Wednesday, November 4, 2015

Tooltippin' Presentation

On 10/29/2015, I gave a presentation to the Atlanta Tableau User Group on using tooltips. 

You wouldn't get dressed up for a special occasion to put on unpolished shoes or a pair of flip-flops; so why would you leave your tooltips looking like this:

Ordinary Tooltip

when you can make them look like this:












Lets take a look at when to and not to use tooltips, how to use tooltips effectively, and go through how you can polish up your vizzes using color and carats.

When to and Not to Use Tooltips

Use tooltips to:

  • Provide additional insight or information
  • Provide context
  • Spell out what is being shown
Do not use tooltips if it:

  • Adds no additional or meaningful value
  • Blocks or interferes with your chart
  • Disturbs the mood or feeling of your visualization


Below are some 'Easy Peasy' ways to use tooltips effectively
(with some info coming from blogs by Andy Cotgreave and others on this subject)

The information presented below may be nothing new to those who've been using Tableau for quite a while, but for those just starting out, I hope this information helps you create better visualizations.

  • Remove Include/Exclude command buttons
  • Create a Header
    • Use the mark's primary dimension or a brief summary
    • Make it stand out from the rest of the tooltip
  • Meaningful Information Only
    • Ask yourself if you need to include every dimension and value?
    • Rename field labels (if you keep them), so they are understood
  • Promote Importance
    • Your audience has a short attention span (perhaps a couple of seconds), catch it
    • Reorder the fields and information presented so the most important items are at the top
  • Use a Sentence Structure
    • Reading a sentence is often more easily understood than a handful of column labels and values
    • Doing so gives you the ability to place data in the proper context

Add Color and Carats to Tooltips 
(thanks to Karen Hinson for providing this tip suggestion)

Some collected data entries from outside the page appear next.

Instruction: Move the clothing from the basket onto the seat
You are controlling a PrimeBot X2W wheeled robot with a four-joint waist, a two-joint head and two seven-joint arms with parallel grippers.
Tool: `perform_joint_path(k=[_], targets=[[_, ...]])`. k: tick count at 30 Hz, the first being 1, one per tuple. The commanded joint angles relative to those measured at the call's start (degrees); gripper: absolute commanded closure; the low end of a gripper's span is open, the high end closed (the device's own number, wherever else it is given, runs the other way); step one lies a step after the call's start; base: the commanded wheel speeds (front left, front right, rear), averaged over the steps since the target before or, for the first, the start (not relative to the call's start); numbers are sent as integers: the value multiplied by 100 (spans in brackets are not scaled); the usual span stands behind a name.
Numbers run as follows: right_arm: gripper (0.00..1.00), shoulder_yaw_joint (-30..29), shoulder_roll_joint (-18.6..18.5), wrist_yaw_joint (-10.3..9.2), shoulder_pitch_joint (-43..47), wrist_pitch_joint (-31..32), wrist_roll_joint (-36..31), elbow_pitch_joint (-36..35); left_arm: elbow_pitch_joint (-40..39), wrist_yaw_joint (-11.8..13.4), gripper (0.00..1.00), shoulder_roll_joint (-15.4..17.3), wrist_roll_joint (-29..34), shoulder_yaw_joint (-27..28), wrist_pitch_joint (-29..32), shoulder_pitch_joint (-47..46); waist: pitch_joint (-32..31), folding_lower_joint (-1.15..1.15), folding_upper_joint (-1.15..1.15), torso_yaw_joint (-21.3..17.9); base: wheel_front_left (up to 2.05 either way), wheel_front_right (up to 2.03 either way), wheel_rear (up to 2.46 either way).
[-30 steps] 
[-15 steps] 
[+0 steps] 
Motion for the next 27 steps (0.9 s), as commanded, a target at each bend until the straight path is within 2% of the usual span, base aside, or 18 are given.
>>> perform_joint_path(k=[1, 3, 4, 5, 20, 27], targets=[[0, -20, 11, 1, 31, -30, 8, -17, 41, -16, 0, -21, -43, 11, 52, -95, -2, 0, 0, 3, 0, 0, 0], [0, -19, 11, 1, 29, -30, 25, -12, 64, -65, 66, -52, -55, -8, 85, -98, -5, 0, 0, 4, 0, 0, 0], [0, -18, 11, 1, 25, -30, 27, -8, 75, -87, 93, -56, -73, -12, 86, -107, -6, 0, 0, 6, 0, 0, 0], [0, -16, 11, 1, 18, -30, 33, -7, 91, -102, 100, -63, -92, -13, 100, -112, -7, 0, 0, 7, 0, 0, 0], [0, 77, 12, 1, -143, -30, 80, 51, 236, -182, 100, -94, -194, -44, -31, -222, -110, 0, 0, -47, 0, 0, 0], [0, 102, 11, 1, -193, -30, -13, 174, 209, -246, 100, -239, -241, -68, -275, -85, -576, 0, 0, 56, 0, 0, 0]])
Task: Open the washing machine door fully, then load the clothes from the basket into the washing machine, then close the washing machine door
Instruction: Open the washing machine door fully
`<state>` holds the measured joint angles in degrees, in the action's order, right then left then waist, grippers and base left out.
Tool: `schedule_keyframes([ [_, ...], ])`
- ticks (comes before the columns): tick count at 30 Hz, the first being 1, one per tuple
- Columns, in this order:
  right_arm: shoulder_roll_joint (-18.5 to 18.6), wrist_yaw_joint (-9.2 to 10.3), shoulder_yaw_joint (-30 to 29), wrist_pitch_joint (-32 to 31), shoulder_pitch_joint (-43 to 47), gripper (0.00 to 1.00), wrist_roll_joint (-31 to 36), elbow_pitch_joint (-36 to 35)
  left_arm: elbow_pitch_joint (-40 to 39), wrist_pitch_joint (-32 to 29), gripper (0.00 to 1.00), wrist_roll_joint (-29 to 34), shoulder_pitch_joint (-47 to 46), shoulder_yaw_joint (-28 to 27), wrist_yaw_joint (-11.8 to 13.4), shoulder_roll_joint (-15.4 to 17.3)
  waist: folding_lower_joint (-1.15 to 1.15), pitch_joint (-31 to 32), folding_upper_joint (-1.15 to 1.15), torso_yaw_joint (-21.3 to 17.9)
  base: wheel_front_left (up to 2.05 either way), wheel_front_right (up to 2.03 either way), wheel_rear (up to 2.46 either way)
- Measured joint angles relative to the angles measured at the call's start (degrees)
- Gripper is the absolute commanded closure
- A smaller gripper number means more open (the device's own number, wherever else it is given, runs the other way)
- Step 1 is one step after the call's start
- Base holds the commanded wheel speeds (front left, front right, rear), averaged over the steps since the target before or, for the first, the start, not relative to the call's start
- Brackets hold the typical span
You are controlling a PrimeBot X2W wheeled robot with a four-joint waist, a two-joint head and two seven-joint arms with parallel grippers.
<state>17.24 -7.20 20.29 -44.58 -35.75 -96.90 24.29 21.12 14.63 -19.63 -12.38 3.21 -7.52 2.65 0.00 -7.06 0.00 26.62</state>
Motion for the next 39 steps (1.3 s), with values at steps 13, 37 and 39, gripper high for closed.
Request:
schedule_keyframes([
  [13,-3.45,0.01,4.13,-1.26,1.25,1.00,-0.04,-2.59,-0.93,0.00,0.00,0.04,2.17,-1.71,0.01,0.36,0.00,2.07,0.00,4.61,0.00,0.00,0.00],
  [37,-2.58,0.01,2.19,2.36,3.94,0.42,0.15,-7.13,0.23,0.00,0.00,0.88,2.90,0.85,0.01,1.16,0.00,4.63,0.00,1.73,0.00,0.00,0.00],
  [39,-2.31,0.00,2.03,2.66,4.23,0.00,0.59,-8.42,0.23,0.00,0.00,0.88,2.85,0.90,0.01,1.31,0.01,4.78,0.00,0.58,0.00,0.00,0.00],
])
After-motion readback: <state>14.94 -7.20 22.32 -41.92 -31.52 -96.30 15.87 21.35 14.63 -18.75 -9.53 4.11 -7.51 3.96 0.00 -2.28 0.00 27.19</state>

Using the SuperStore Sales data set, create a simple line chart. Place Region and YEAR(Order Date) on the columns shelf and SUM(Sales) on the rows shelf. Place Category on the color shelf.






Next, create some calculated fields to make some comparisons with (so we have a reason to use color and carats). I've used the following calculations:




Next we need to format the fields so they are equipped with the carat symbol. To do this, open the Character Map application, choose a standard font (such as Arial), and scroll down until you see the ▲ and ▼ symbols. Select both and then choose copy.


Now you will need to format the default number properties for each of the Sales Comparison % fields you've created so they take advantage of the carat symbols. Do this by right clicking on the field name within Measures and selecting Default Properties followed by Number Format. Paste the values (Ctrl+V) into the custom format area, then set the custom format to ▲0.0%; ▼0.0%; 0.0%.


I would also like the Category to stand out in the tooltip; and through the use of color, this can be accomplished. There are three categories in this data set, so we'll need to create three calculated fields. Below are my fields.



Drag each of the Sales Comparison % fields and the tooltip title fields to the Detail Shelf. Go to Worksheet|Tooltip... and format the tooltip similar to the following:


When adding the Sales Comparison % fields (and the Category Title fields), place them back-to-back so that there are no spaces between them. Only the value that is appropriate will remain, the others will vanish (but if spaces are present between the fields, these spaces will also remain).

Now assign colors. I set the color of the category titles based on the colors found in the workbook. I also used a muted green and a muted red to show positive and negative sales percentage, and a dark grey for no increase or decrease in sales percentage.

As you can see, I also did the same with Profit. Your finished result should look like this:



So you can check out what's been covered, download the Tooltippin' workbook and see how things were created. On the formatted dashboard you will also find an email URL action, a highlight action, hover help over a question mark, dashboard version and contact info associated with a group logo, and a sneaky way (using a parameter, an empty worksheet, and a container) to bring up and hide the Page Thru interface on the dashboard (unfortunately in v9.1.1, lines appear around the blank worksheet if you hover over it even though all lines are off).